START Listed records
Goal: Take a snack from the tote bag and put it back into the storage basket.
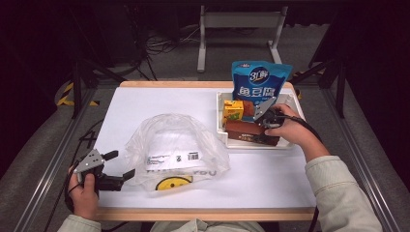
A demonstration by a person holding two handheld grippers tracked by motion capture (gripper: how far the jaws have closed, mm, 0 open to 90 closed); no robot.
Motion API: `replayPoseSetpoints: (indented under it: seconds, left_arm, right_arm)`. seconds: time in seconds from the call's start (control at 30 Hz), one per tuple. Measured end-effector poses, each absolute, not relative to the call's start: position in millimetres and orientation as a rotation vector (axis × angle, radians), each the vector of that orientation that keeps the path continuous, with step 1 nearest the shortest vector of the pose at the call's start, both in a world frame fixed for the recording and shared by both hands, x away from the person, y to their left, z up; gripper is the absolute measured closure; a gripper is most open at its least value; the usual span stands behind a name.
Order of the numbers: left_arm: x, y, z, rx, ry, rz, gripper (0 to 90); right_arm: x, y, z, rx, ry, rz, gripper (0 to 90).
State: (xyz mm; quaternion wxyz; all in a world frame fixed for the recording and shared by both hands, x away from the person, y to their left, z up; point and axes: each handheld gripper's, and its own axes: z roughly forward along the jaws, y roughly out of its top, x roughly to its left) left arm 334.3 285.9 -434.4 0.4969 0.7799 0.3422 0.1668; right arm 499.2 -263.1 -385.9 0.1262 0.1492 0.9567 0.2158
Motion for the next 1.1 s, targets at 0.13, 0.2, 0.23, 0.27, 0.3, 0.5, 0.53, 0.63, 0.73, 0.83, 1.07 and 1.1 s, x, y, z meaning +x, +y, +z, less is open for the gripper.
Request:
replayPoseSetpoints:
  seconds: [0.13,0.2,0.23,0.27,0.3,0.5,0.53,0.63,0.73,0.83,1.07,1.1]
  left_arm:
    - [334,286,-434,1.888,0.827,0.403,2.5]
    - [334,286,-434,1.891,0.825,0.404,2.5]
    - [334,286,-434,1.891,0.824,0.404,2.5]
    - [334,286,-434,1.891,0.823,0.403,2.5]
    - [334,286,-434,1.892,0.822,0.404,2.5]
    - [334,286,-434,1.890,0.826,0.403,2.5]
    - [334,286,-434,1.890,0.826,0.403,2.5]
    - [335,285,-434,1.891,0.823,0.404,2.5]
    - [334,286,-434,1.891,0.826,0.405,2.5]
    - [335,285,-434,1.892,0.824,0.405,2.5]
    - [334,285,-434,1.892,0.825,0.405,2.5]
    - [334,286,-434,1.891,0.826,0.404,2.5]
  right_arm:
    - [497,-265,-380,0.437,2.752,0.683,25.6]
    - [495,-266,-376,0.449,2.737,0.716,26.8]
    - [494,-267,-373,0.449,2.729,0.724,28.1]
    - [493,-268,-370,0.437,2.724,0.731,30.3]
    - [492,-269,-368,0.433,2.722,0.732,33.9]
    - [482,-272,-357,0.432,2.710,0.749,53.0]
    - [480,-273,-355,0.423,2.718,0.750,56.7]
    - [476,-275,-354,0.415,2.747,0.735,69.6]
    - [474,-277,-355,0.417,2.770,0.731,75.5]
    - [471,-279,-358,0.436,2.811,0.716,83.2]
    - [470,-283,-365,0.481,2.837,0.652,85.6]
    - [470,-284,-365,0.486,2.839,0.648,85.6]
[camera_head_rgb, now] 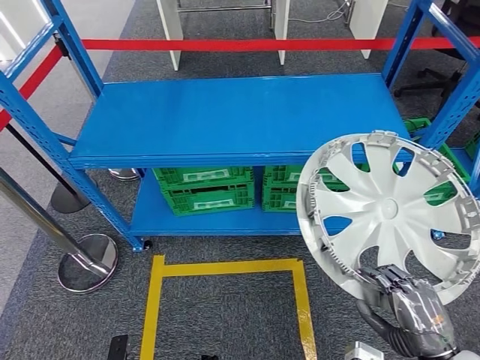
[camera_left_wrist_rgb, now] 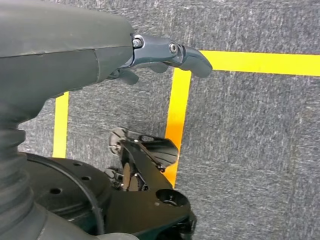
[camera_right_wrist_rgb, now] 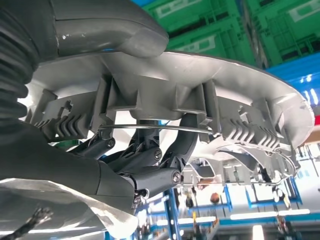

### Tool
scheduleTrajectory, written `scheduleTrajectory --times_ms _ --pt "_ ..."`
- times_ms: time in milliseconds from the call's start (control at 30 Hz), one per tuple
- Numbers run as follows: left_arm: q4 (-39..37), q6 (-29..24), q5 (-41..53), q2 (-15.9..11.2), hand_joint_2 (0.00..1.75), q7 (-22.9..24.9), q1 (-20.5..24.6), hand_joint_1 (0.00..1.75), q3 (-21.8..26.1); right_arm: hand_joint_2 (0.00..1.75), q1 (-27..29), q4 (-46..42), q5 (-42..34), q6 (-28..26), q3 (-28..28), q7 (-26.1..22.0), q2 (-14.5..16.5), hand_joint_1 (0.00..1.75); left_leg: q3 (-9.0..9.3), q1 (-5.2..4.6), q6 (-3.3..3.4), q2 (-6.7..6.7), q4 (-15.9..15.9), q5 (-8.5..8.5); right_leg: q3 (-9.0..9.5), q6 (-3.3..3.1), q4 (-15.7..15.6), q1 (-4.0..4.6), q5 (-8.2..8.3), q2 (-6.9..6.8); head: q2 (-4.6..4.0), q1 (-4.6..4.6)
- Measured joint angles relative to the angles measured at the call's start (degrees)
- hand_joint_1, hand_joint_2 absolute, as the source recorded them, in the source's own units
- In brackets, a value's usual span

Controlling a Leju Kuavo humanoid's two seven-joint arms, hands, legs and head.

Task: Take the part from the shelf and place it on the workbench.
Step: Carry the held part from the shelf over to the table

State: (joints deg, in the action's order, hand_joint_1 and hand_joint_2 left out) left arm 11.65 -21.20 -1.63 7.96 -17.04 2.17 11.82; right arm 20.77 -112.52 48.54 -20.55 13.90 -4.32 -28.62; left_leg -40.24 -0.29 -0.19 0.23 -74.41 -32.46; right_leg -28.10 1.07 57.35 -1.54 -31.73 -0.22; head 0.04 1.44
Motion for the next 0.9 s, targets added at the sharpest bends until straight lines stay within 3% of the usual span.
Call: scheduleTrajectory --times_ms 67,133,233,300,333,433,467,500,600,667,767,833,900 --pt "0.00 0.03 0.21 -0.03 1.75 0.01 0.02 0.00 -0.01 1.75 0.18 -0.39 0.42 -0.89 0.02 0.26 -0.01 1.75 3.63 -0.12 0.80 -0.21 6.56 3.59 -0.02 0.05 0.12 0.09 -0.05 0.09 0.00 -0.02" --pt "0.00 0.04 0.38 -0.19 1.75 0.01 0.05 0.00 -0.02 1.75 0.12 -0.64 0.37 -1.83 0.04 0.44 -0.01 1.75 6.44 -0.46 1.80 -0.55 12.59 5.65 -0.34 0.45 0.19 0.12 0.05 0.17 0.00 -0.14" --pt "0.00 0.04 0.44 -0.31 1.75 0.03 0.01 0.00 -0.02 1.75 0.13 -0.95 0.52 -2.54 0.05 0.57 -0.02 1.75 6.97 -0.90 2.50 -0.64 14.88 5.93 -0.91 1.56 -0.16 -0.26 0.50 0.23 0.00 -0.04" --pt "0.00 0.05 0.46 -0.32 1.75 0.05 0.15 0.00 -0.01 1.75 0.21 -1.30 0.54 -2.72 0.04 0.61 -0.03 1.75 7.61 -0.65 3.00 -0.57 16.65 5.96 -1.79 1.89 0.86 -0.26 -0.66 0.20 0.00 -0.19" --pt "0.00 0.09 0.49 -0.31 1.75 0.05 0.25 0.00 -0.01 1.75 0.21 -1.42 0.57 -2.83 0.04 0.62 -0.03 1.75 7.92 -0.47 3.23 -0.54 17.49 5.95 -2.94 1.98 2.96 -0.21 -1.98 0.19 0.00 -0.34" --pt "0.00 0.28 0.58 -0.09 1.75 0.09 0.26 0.00 -0.02 1.75 0.19 -1.52 0.70 -3.10 0.14 0.58 -0.02 1.75 7.94 -0.49 3.42 -0.51 17.81 5.87 -8.33 2.28 13.52 -0.18 -6.03 0.23 0.00 -0.66" --pt "0.00 0.34 0.60 -0.02 1.75 0.14 0.23 0.00 -0.02 1.75 0.20 -1.53 0.72 -3.14 0.19 0.56 -0.02 1.75 7.92 -0.52 3.41 -0.48 17.72 5.84 -9.36 2.40 15.35 -0.17 -6.01 0.22 0.00 -0.68" --pt "0.00 0.40 0.60 0.05 1.75 0.19 0.24 0.00 -0.02 1.75 0.21 -1.53 0.72 -3.17 0.21 0.58 -0.01 1.75 7.91 -0.52 3.39 -0.47 17.60 5.80 -9.29 2.52 14.85 -0.18 -4.81 0.19 0.00 -0.69" --pt "0.00 0.60 0.59 0.13 1.75 0.26 0.33 0.00 -0.01 1.75 0.17 -1.56 0.59 -3.27 0.22 0.63 -0.01 1.75 7.74 -0.57 2.93 -0.54 16.78 5.50 -4.61 2.61 4.63 -0.21 0.64 0.07 0.00 -0.73" --pt "0.00 0.58 0.55 0.14 1.75 0.28 0.38 0.00 0.00 1.75 0.12 -1.66 0.40 -3.50 0.21 0.59 0.02 1.75 7.21 -0.77 2.35 -0.59 16.03 5.40 -2.76 2.20 0.93 -0.08 1.34 0.17 0.00 -0.70" --pt "0.00 0.49 0.44 0.15 1.75 0.37 0.39 0.00 -0.01 1.75 0.19 -1.75 0.10 -3.79 0.21 0.55 0.05 1.75 6.72 -0.79 1.55 -0.60 15.49 5.39 -2.91 1.19 0.97 -0.09 1.61 0.29 0.00 -0.62" --pt "0.00 0.49 0.41 0.12 1.75 0.44 0.41 0.00 -0.01 1.75 0.19 -1.75 -0.09 -3.80 0.20 0.57 0.07 1.75 5.69 -0.62 0.83 -0.57 12.84 3.22 -3.08 0.39 0.88 -0.30 2.00 0.13 0.00 -0.40" --pt "0.00 0.51 0.39 0.10 1.75 0.56 0.42 0.00 -0.01 1.75 0.18 -1.75 -0.15 -3.80 0.20 0.56 0.08 1.75 3.05 -0.23 0.15 -0.52 6.01 -0.88 -3.45 -0.07 0.88 -0.29 2.26 -0.01 0.00 -0.17"
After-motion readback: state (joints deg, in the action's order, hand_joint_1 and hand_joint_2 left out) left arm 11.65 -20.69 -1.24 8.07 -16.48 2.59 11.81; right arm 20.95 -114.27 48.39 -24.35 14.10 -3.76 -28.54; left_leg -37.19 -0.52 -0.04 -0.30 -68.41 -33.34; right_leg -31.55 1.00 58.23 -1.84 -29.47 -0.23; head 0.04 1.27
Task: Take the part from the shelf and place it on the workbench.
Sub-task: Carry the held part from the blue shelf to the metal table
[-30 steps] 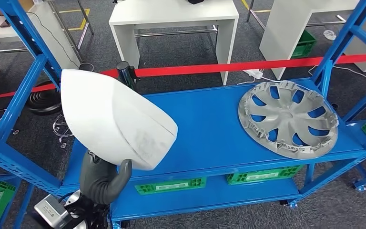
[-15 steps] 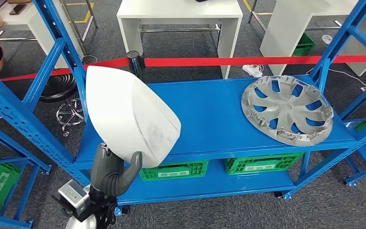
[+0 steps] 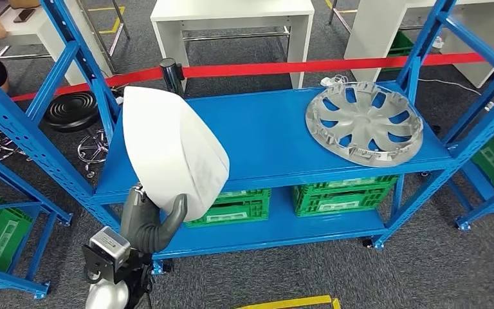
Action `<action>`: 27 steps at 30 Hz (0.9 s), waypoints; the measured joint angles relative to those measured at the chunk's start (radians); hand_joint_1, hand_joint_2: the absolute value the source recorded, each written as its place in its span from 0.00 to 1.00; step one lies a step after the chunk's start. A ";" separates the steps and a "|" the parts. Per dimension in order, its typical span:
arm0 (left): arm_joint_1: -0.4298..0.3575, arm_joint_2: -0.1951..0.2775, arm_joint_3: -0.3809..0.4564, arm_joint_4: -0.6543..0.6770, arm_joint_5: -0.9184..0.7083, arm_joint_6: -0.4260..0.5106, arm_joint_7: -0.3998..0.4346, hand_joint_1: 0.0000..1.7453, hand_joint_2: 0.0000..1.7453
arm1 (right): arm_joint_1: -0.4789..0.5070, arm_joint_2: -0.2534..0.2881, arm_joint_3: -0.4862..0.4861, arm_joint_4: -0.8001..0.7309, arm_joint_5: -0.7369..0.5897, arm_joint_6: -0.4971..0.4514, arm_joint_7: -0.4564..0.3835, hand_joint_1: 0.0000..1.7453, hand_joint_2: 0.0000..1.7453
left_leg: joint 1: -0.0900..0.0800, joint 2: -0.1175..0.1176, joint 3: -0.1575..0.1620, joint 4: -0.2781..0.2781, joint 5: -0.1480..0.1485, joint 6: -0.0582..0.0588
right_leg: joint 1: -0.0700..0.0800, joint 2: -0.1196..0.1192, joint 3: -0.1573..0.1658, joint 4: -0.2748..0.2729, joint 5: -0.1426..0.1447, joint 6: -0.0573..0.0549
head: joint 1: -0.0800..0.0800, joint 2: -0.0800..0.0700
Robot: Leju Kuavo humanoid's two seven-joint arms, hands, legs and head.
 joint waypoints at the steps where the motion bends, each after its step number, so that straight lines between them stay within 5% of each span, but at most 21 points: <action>1: 0.006 0.003 0.008 -0.005 -0.008 0.002 0.004 1.00 1.00 | -0.001 0.005 0.000 0.000 0.004 0.002 0.006 0.00 0.00 | 0.000 0.000 -0.011 0.063 -0.047 -0.003 | 0.000 0.000 -0.015 0.001 0.012 -0.001 | 0.000 0.000; 2: 0.013 0.005 0.015 -0.011 -0.014 0.002 0.010 1.00 1.00 | -0.001 0.010 0.000 0.000 0.007 0.002 0.016 0.00 0.00 | 0.000 0.000 -0.015 0.118 -0.072 -0.005 | 0.001 -0.001 -0.030 0.002 0.024 -0.001 | -0.001 0.000; 4: 0.029 0.011 0.024 -0.025 -0.022 0.000 0.020 1.00 1.00 | 0.000 0.016 0.000 0.000 0.007 0.001 0.040 0.00 0.00 | 0.000 0.000 0.014 0.150 -0.050 -0.004 | 0.002 -0.004 -0.060 0.004 0.047 0.003 | -0.001 0.000; 6: 0.038 0.015 0.029 -0.036 -0.023 -0.008 0.025 1.00 1.00 | 0.001 0.019 -0.001 0.000 0.002 -0.008 0.066 0.00 0.00 | 0.000 -0.001 0.106 0.052 -0.007 0.004 | 0.002 -0.005 -0.085 0.006 0.069 0.009 | -0.001 0.000; 8: 0.039 0.016 0.031 -0.042 -0.022 -0.019 0.026 1.00 1.00 | 0.000 0.020 -0.004 0.000 -0.009 -0.021 0.088 0.00 0.00 | -0.005 -0.003 0.209 -0.090 -0.017 0.014 | 0.004 -0.005 -0.099 0.006 0.089 0.019 | 0.000 0.000; 10: 0.039 0.017 0.031 -0.044 -0.019 -0.023 0.024 1.00 1.00 | 0.000 0.020 -0.010 0.000 -0.021 -0.032 0.101 0.00 0.00 | -0.011 -0.004 0.240 -0.151 -0.032 0.025 | 0.004 -0.004 -0.103 0.000 0.109 0.031 | -0.001 0.000; 12: 0.040 0.017 0.032 -0.045 -0.017 -0.022 0.021 1.00 1.00 | 0.002 0.020 -0.019 0.000 -0.029 -0.038 0.108 0.00 0.00 | -0.009 -0.001 0.223 -0.154 -0.016 0.043 | 0.002 -0.003 -0.107 0.000 0.114 0.044 | -0.003 0.000; 13: 0.042 0.017 0.033 -0.045 -0.014 -0.021 0.018 1.00 1.00 | 0.003 0.020 -0.024 0.000 -0.028 -0.037 0.110 0.00 0.00 | -0.007 0.001 0.213 -0.155 -0.005 0.052 | 0.001 -0.001 -0.114 0.015 0.092 0.049 | -0.002 0.000; 17: 0.064 0.017 0.037 -0.046 -0.005 -0.014 0.009 1.00 1.00 | 0.005 0.024 -0.027 0.000 0.007 -0.025 0.109 0.00 0.00 | -0.009 0.007 0.156 -0.152 0.043 0.069 | 0.000 0.000 -0.162 0.224 -0.085 0.056 | 0.001 0.000; 19: 0.077 0.017 0.038 -0.045 -0.005 -0.011 0.008 1.00 1.00 | 0.006 0.026 -0.024 0.000 0.018 -0.024 0.109 0.00 0.00 | -0.010 0.008 0.120 -0.144 0.068 0.068 | 0.000 0.000 -0.147 0.279 -0.069 0.056 | 0.001 0.000; 21: 0.083 0.017 0.038 -0.046 -0.005 -0.010 0.007 1.00 1.00 | 0.005 0.028 -0.023 0.000 0.022 -0.025 0.109 0.00 0.00 | -0.010 0.008 0.084 -0.132 0.089 0.063 | 0.000 0.000 -0.067 0.206 -0.016 0.051 | 0.001 0.000; 24: 0.093 0.018 0.041 -0.051 -0.010 0.000 0.000 1.00 1.00 | 0.002 0.029 -0.022 0.000 0.024 -0.034 0.095 0.00 0.00 | -0.013 0.009 0.054 -0.116 0.113 0.047 | 0.009 0.001 0.062 0.018 -0.044 0.038 | 0.001 0.000; 27: 0.114 0.022 0.050 -0.055 -0.016 0.010 -0.018 1.00 1.00 | 0.005 0.030 -0.021 0.000 0.026 -0.049 0.077 0.00 0.00 | -0.009 0.010 0.048 -0.119 0.131 0.027 | 0.012 0.000 0.059 -0.013 -0.041 0.022 | 0.002 0.000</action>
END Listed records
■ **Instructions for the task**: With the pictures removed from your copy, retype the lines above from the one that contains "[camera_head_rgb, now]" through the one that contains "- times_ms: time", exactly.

■ **Reply**:
[camera_head_rgb, now] 
[camera_left_wrist_rgb, now] 
[camera_right_wrist_rgb, now] 

### Tool
scheduleTrajectory, written `scheduleTrajectory --times_ms _ --pt "_ ..."`
- times_ms: time in milliseconds from the call's start (control at 30 Hz), one per tuple

This output has come to an end.